Write each line exactly as it stands, from the line containing "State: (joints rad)" through the end of the data.

__________________________________________________

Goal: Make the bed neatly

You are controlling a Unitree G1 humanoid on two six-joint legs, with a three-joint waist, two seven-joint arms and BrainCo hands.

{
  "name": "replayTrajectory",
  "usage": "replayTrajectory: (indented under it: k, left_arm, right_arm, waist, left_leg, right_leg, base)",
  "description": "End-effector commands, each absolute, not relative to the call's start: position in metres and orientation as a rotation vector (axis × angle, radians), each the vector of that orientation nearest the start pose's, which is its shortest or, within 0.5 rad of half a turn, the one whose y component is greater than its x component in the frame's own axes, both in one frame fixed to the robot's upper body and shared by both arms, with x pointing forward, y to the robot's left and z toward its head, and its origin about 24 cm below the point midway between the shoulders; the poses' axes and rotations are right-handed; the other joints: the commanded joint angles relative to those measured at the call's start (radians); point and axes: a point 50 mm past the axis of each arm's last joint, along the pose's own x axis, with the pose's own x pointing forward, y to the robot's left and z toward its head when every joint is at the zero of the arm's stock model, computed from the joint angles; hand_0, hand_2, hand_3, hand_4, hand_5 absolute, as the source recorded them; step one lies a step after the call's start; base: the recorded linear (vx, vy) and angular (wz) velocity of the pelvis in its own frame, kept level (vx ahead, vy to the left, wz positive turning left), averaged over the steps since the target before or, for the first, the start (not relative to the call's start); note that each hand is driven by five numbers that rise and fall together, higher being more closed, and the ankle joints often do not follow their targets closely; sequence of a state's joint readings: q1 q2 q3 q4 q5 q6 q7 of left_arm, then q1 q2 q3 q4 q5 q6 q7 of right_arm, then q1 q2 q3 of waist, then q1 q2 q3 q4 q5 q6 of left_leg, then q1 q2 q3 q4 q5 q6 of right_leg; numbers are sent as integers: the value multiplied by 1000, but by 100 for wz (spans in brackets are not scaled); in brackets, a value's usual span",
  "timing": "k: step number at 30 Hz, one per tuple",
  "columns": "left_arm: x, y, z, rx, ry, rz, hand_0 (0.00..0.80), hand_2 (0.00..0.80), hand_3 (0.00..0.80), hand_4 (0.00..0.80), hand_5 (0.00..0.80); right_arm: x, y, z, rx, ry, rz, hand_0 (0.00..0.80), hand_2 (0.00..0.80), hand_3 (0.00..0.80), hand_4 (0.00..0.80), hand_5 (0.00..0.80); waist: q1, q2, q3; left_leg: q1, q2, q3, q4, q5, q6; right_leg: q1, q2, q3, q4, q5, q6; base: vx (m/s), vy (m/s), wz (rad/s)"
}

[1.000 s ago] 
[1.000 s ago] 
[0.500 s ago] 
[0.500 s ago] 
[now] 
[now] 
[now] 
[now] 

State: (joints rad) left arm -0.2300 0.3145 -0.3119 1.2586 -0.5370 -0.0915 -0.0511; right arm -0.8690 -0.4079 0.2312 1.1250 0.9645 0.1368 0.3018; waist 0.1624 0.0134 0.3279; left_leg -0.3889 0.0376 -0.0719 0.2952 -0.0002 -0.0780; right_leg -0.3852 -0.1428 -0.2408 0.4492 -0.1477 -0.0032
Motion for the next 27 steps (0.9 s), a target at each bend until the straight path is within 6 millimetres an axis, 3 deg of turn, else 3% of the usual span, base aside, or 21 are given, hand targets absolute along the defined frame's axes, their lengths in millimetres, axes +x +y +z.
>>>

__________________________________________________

- [Completed exercise]:
State: (joints rad) left arm -0.2300 0.3145 -0.3119 1.2586 -0.5370 -0.0915 -0.0511; right arm -0.8690 -0.4079 0.2312 1.1250 0.9645 0.1368 0.3018; waist 0.1624 0.0134 0.3279; left_leg -0.3889 0.0376 -0.0719 0.2952 -0.0002 -0.0780; right_leg -0.3852 -0.1428 -0.2408 0.4492 -0.1477 -0.0032
Motion for the next 27 steps (0.9 s), a target at each bend until the straight path is within 6 millimetres an axis, 3 deg of turn, else 3% of the usual span, base aside, or 21 are given, hand targets absolute along the defined frame's axes, their lengths in millimetres, axes +x +y +z.
>>>

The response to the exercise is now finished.